Previous work employing adult cardiomyocytes cultured on 2D polydimethylsiloxane (PDMS) with different stiffnesses has shown that myocytes can sense the mechanical properties of their microenvironment (Galie et al., 2013). The authors showed that substrate stiffness affects gene expression of structural proteins in cardiomyocytes, as well as contractility and calcium release over time. However, after 48 hours, the shape of cardiomyocytes in every culture condition appeared altered, and no comparison with the most common glass coverslip cultures was reported. In the present work, the well-preserved rod shape and the extended survival of AMVMs was maintained in our PEG culture. This might be due to the improved adhesion of cells to their microenvironment. In fact, in the context of a 3D culture system, cells can engage adhesion molecules present all around the cellular membrane and not only where one side of the cell, as on the coverslip or tissue culture plastic dish. 2D culture systems lack a physiologic microenvironment for cardiomyocytes, as the cells can only interact with the coverslip or substrate. In our work, mechanical load is distributed in three dimensions and could represent an interesting model to study Ca2+ release. Mechanical load is considered to have a pro-arrhythmogenic effect on hearts and cardiomyocytes in a relationship referred to as mechano-electric feedback (Kaufmann and Theophile, 1967). Previous studies using carbon fibers to acutely stretch isolated cardiomyocytes in one dimension have observed increased rates of Ca2+ sparks in stretched cells as compared to control (Iribe et al., 2009; Prosser et al., 2011). This is consistent with the presence of mechano-gated or mechanically-modulated ion channels on the cardiac sarcolemma and likely sarcoplasmic reticulum that can promote stretch-induced Ca2+ influx or release events (Jones et al., 2019; Peyronnet et al., 2016).
Our 3D culture system also demonstrated preserved T-tubular and sarcomere morphology of AMVMs after 72 hours of culture (Fig. 3). The maintenance of morphological features is quite promising, but it does not assess functional aspects of the T-tubules. In fact, structurally preserved T-tubules may not propagate action potentials (Crocini et al., 2014; Crocini et al., 2017; Crocini et al., 2016; Sacconi et al., 2012; Scardigli et al., 2017). Future studies should clarify whether our proposed PEG-based culture system also preserves function of T-tubules. Extended survival of adult cardiomyocytes could allow for improved studies employing viral infections or drug interventions. A window of 48-72 hours is typically used for efficient expression of a viral genome (O’Connell et al., 2007) and the preserved morphology of cardiomyocytes in the 3D culture could allow for improved localization studies, especially for T-tubular proteins. The time scale of the culture is still limited and might only be suitable to study acute drug effects. Efforts should be made towards extending cell viability. Different gel chemistries with a variety of functionalized groups could be tested for this type of culture. Additionally, cell culture medium could also be optimized, for instance a slightly more acidic culture environment (pH 6.9-7.0) could help improve maintenance of the rod shape of cardiomyocytes (Li et al., 2014).

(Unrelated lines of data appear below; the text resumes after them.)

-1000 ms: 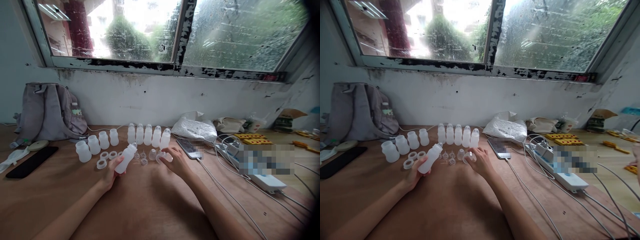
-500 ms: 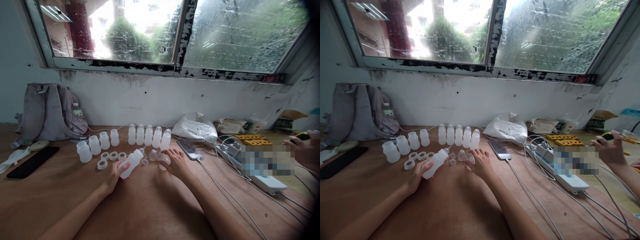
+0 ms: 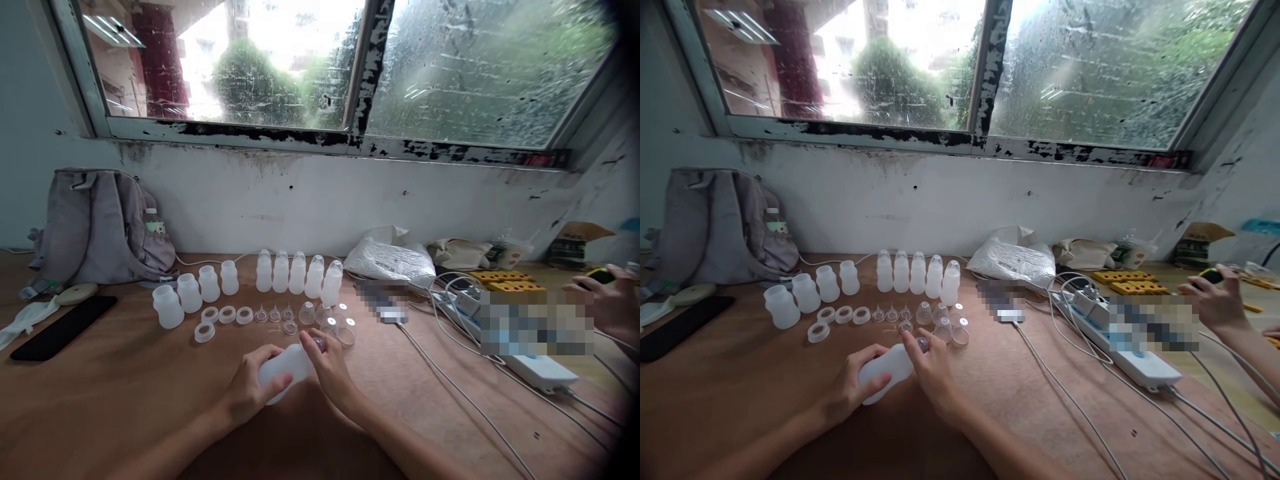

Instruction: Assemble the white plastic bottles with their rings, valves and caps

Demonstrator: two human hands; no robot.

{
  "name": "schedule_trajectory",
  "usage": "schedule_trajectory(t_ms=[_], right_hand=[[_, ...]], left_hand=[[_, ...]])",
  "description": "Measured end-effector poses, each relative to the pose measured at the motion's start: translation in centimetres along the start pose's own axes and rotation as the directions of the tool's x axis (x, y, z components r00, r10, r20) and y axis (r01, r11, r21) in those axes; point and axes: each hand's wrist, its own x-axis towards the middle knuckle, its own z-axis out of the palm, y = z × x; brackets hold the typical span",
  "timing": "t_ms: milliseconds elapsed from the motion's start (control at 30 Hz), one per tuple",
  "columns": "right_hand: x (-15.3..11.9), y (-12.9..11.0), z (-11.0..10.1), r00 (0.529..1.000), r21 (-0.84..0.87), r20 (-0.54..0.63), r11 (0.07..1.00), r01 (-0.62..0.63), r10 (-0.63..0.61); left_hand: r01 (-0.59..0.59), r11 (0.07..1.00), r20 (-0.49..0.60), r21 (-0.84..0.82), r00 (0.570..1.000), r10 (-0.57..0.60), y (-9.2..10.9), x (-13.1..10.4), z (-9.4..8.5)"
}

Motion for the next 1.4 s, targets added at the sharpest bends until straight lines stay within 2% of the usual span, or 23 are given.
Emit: schedule_trajectory(t_ms=[67,133,233,267,300,367,433,500,600,767,900,1000,1100,1200,1300,1400], right_hand=[[-0.1,0.0,-0.2,1.0,-0.021,-0.015,1.0,0.023,-0.023],[-0.3,0.0,-0.4,0.999,-0.011,-0.011,0.999,0.053,-0.053],[-0.2,-0.2,-0.7,0.99,0.039,0.072,0.992,0.122,-0.125],[0.0,-0.2,-0.8,0.985,0.072,0.103,0.989,0.131,-0.138],[0.2,-0.2,-0.9,0.982,0.104,0.122,0.986,0.133,-0.145],[0.8,0.1,-1.1,0.984,0.118,0.101,0.984,0.133,-0.145],[1.4,0.7,-1.2,0.989,0.056,0.044,0.989,0.138,-0.14],[1.7,1.2,-1.3,0.993,0.025,0.018,0.993,0.114,-0.115],[1.8,1.4,-1.3,0.997,0.119,0.035,0.991,0.065,-0.069],[1.9,1.3,-1.4,0.999,0.253,0.01,0.967,0.037,-0.04],[2.3,1.5,-1.6,0.999,0.233,-0.012,0.971,0.047,-0.046],[2.5,1.6,-1.7,0.999,0.228,0.004,0.972,0.048,-0.05],[2.6,1.5,-1.9,0.999,0.276,0.012,0.96,0.037,-0.042],[2.6,1.2,-2.2,0.999,0.3,-0.032,0.953,0.051,-0.044],[2.5,1.0,-2.4,0.997,0.293,-0.07,0.954,0.059,-0.04],[2.4,1.2,-2.3,0.998,0.27,-0.052,0.962,0.052,-0.039]], left_hand=[[0.105,0.98,0.058,-0.169,0.994,-0.096,-0.1,0.1,0.4],[0.272,0.89,0.159,-0.366,0.961,-0.228,-0.6,0.2,1.0],[0.544,0.597,0.378,-0.589,0.839,-0.391,-1.4,0.3,1.7],[0.581,0.513,0.424,-0.632,0.813,-0.399,-1.6,0.4,1.7],[0.582,0.456,0.433,-0.673,0.811,-0.394,-1.7,0.6,1.6],[0.515,0.412,0.387,-0.752,0.85,-0.357,-1.8,0.9,1.1],[0.46,0.417,0.335,-0.784,0.879,-0.34,-1.8,1.2,0.2],[0.443,0.457,0.304,-0.771,0.887,-0.348,-2.0,1.5,-0.7],[0.437,0.524,0.261,-0.731,0.888,-0.378,-2.5,1.8,-1.2],[0.475,0.617,0.269,-0.628,0.876,-0.4,-2.9,1.8,-0.8],[0.367,0.765,0.23,-0.53,0.93,-0.287,-3.1,1.8,-0.8],[0.297,0.826,0.221,-0.479,0.952,-0.214,-3.3,1.9,-1.2],[0.295,0.826,0.225,-0.481,0.952,-0.209,-3.6,2.2,-1.5],[0.31,0.802,0.224,-0.511,0.948,-0.224,-3.7,2.3,-1.7],[0.257,0.778,0.136,-0.573,0.966,-0.219,-3.5,2.3,-1.8],[0.164,0.744,0.021,-0.648,0.98,-0.197,-3.2,2.4,-1.8]])
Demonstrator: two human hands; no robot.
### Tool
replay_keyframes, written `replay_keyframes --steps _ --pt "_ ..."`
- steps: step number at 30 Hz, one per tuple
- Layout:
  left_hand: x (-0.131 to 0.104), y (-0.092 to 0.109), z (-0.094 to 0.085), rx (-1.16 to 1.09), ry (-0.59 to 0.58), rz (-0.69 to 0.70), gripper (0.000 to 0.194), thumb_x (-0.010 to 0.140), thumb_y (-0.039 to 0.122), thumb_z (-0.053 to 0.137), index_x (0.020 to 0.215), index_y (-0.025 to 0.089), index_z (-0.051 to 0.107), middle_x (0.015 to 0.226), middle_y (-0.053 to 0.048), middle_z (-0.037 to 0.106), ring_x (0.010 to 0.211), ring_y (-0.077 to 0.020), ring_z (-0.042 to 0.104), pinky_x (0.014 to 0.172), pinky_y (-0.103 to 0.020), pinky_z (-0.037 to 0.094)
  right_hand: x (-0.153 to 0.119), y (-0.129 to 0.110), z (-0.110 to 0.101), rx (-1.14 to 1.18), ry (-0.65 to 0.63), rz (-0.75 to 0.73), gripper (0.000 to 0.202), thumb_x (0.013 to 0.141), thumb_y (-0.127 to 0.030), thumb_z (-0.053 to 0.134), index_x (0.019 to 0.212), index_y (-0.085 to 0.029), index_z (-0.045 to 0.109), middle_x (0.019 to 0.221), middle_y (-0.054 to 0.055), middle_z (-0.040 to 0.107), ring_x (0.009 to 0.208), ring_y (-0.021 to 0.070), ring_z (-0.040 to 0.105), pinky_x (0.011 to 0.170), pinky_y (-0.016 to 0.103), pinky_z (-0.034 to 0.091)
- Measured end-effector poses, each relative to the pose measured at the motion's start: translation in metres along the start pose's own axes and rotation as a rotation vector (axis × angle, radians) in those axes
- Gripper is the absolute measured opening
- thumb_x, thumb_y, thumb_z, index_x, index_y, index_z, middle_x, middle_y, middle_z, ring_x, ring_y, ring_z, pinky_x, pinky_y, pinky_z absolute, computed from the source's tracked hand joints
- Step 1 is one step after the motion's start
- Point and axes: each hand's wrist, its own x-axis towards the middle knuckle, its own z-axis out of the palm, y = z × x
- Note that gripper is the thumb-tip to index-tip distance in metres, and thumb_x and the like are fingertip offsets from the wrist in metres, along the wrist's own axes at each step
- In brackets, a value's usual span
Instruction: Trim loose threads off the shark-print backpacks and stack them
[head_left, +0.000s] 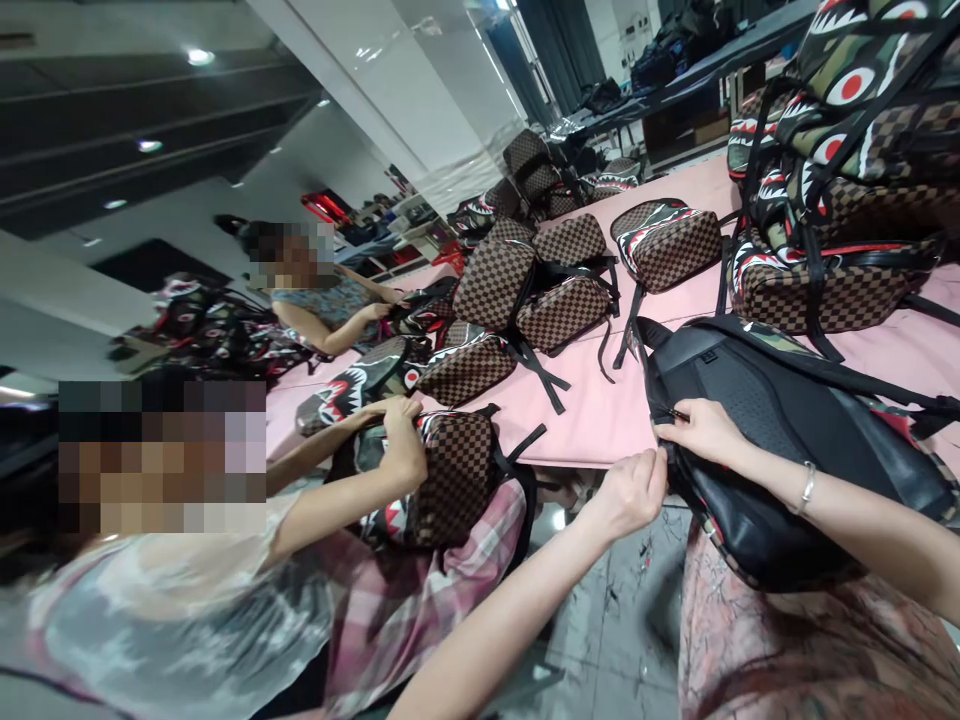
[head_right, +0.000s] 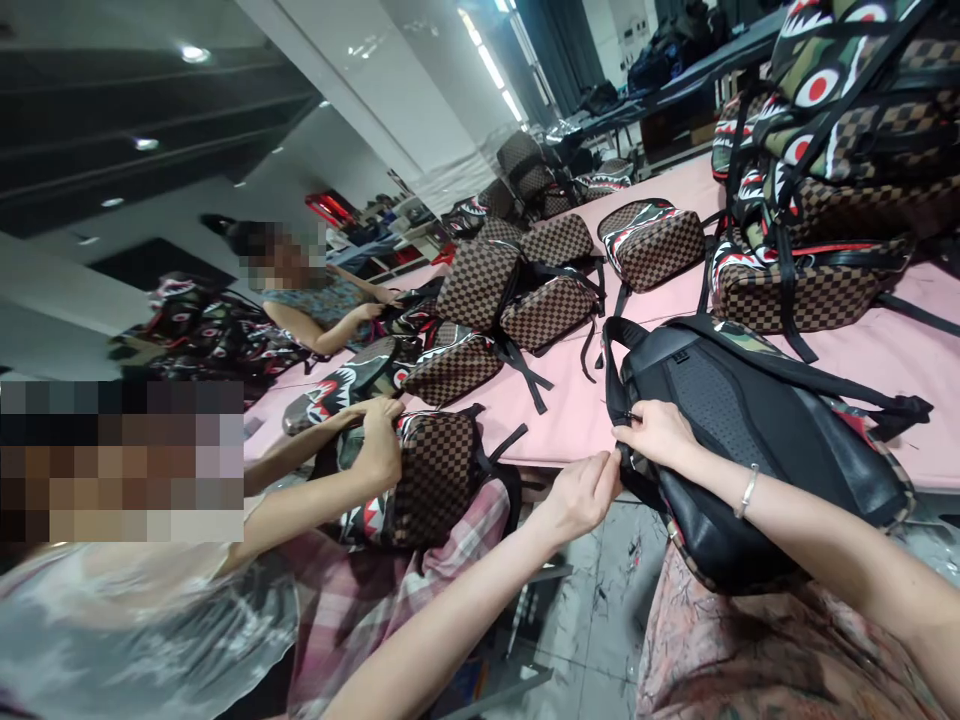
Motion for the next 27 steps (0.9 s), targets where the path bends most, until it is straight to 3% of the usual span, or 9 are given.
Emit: replay_keyframes --steps 4,6,10,12,15,18,20,23,27 --pt "0.007 0.008 -0.011 -0.288 -0.017 -0.123 0.019 0.077 0.010 0.048 0.093 0.008 0.060 0.073 -0.009 0.063 0.064 -0.0157 0.059 0.056 -0.027 0.049 -0.009 0.006 0.000 -0.037 -0.034 -0.034 0.030 0.065 -0.039 0.059 0.048 -0.020 0.043 0.046 -0.004 0.043 0.046 0.0108 0.037 0.046 0.024 0.022" --pt "0.008 0.016 -0.011 -0.601 -0.032 -0.385 0.017 0.079 0.015 0.046 0.086 0.012 0.062 0.066 -0.005 0.060 0.059 -0.0129 0.055 0.054 -0.025 0.045 -0.013 0.010 0.002 -0.034 -0.056 -0.047 0.031 0.066 -0.039 0.058 0.048 -0.020 0.042 0.045 -0.004 0.042 0.045 0.0105 0.036 0.046 0.024 0.021" --pt "0.011 0.033 -0.003 -1.518 -0.174 -1.102 0.027 0.078 0.038 0.052 0.071 0.012 0.059 0.048 0.006 0.037 0.040 -0.0050 0.029 0.041 -0.019 0.025 -0.017 0.024 0.006 0.008 -0.102 -0.068 0.032 0.068 -0.039 0.057 0.048 -0.020 0.041 0.044 -0.005 0.040 0.045 0.0094 0.036 0.046 0.023 0.021" --pt "0.014 0.037 0.000 -1.869 -0.225 -1.284 0.034 0.073 0.046 0.058 0.069 0.011 0.057 0.046 0.009 0.030 0.039 -0.0027 0.020 0.041 -0.019 0.017 -0.021 0.031 0.008 0.035 -0.119 -0.067 0.033 0.070 -0.040 0.056 0.048 -0.019 0.042 0.044 -0.006 0.039 0.044 0.0087 0.035 0.045 0.022 0.023" --pt "0.018 0.040 0.002 -2.099 -0.209 -1.361 0.041 0.069 0.051 0.062 0.062 0.011 0.053 0.047 0.009 0.026 0.039 -0.0021 0.021 0.042 -0.020 0.014 -0.033 0.041 0.009 0.079 -0.110 -0.055 0.033 0.074 -0.043 0.052 0.053 -0.019 0.046 0.047 -0.006 0.041 0.045 0.0087 0.037 0.045 0.021 0.026" --pt "0.022 0.041 0.002 -2.131 -0.172 -1.402 0.045 0.068 0.055 0.062 0.062 0.011 0.052 0.049 0.008 0.030 0.040 -0.0023 0.023 0.043 -0.021 0.014 -0.053 0.048 0.005 0.198 0.040 -0.059 0.024 0.076 -0.041 0.053 0.070 -0.019 0.054 0.060 -0.004 0.050 0.053 0.0100 0.044 0.050 0.021 0.034" --pt "0.025 0.042 0.001 -2.077 -0.172 -1.408 0.041 0.064 0.049 0.068 0.066 0.011 0.055 0.050 0.007 0.035 0.041 -0.0022 0.023 0.044 -0.020 0.014 -0.067 0.053 0.000 0.239 0.096 -0.131 0.016 0.074 -0.035 0.058 0.079 -0.020 0.058 0.069 -0.002 0.055 0.058 0.0113 0.048 0.055 0.021 0.039" --pt "0.032 0.044 -0.001 -1.945 -0.215 -1.351 0.033 0.059 0.036 0.075 0.072 0.011 0.058 0.053 0.006 0.040 0.046 -0.0033 0.028 0.047 -0.020 0.019 -0.083 0.063 -0.006 0.170 0.052 -0.298 0.012 0.075 -0.023 0.058 0.085 -0.022 0.063 0.072 0.000 0.058 0.064 0.0135 0.054 0.060 0.023 0.042" --pt "0.043 0.047 -0.007 -1.670 -0.260 -1.217 0.019 0.066 0.028 0.066 0.072 0.011 0.059 0.056 0.005 0.040 0.052 -0.0059 0.032 0.050 -0.020 0.025 -0.093 0.069 -0.006 0.126 0.123 -0.355 0.021 0.075 -0.013 0.051 0.089 -0.022 0.064 0.074 0.003 0.060 0.068 0.0150 0.058 0.063 0.024 0.046"
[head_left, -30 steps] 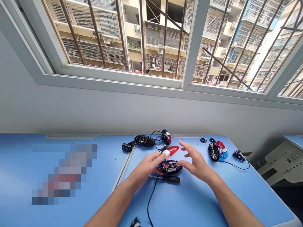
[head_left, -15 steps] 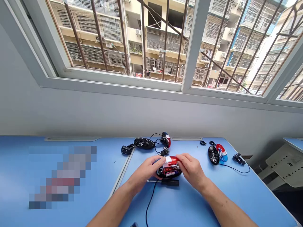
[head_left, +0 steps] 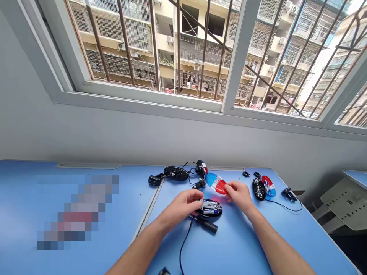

We next demonstrated that AMVMs respond to stiffness when encapsulated in the 3D PEG hydrogels. AMVMs exhibited reduced shortening and increased nuclear localization of YAP with increased stiffness of the PEG hydrogel. We observed that our medium and stiff hydrogels elicited more nuclear YAP accumulation than soft hydrogels, agreeing with the general consensus that YAP N:C increases with increasing substrate stiffness (Dupont et al., 2011). Interestingly, nuclear localization of YAP was low in AMVMs cultured on glass coverslips compared to 3D hydrogels. We posit this result may be due to the inability of the AMVMs to interact with or pull on the coverslips like they can in the hydrogels. Overall, these results suggest that AMVMs encapsulated in 3D PEG hydrogels actively respond to the mechanical cues offered by the microenvironment.
As PEG hydrogels have been extensively studied, there are many options for customizing the microenvironmental cues for studying specific cellular conditions, e.g. disease. The stiffness of our proposed PEG hydrogel can be dynamically increased through swelling of more PEG monomers (SI Fig. 1). Alternative PEG-based chemistries can instead been employed to reduce the environmental stiffness (Killaars et al., 2019). These features enable the possibility of studying dynamic cellular responses as a function of extracellular mechanical cues. Transitions from physiological to pathological stiffness and vice versa could be particularly useful to assess those cardiac pathologies characterized by increased fibrosis (Travers et al., 2016). For instance, increased left ventricular stiffness, as a result of excessive extracellular matrix, is a common trait in heart failure patients with preserved ejection fraction (Borlaug and Paulus, 2011). Numerous murine models for heart failure with preserved ejection fraction are available (Valero-Munoz et al., 2017) and could be potentially employed to assess shortening and relaxation at various stiffnesses.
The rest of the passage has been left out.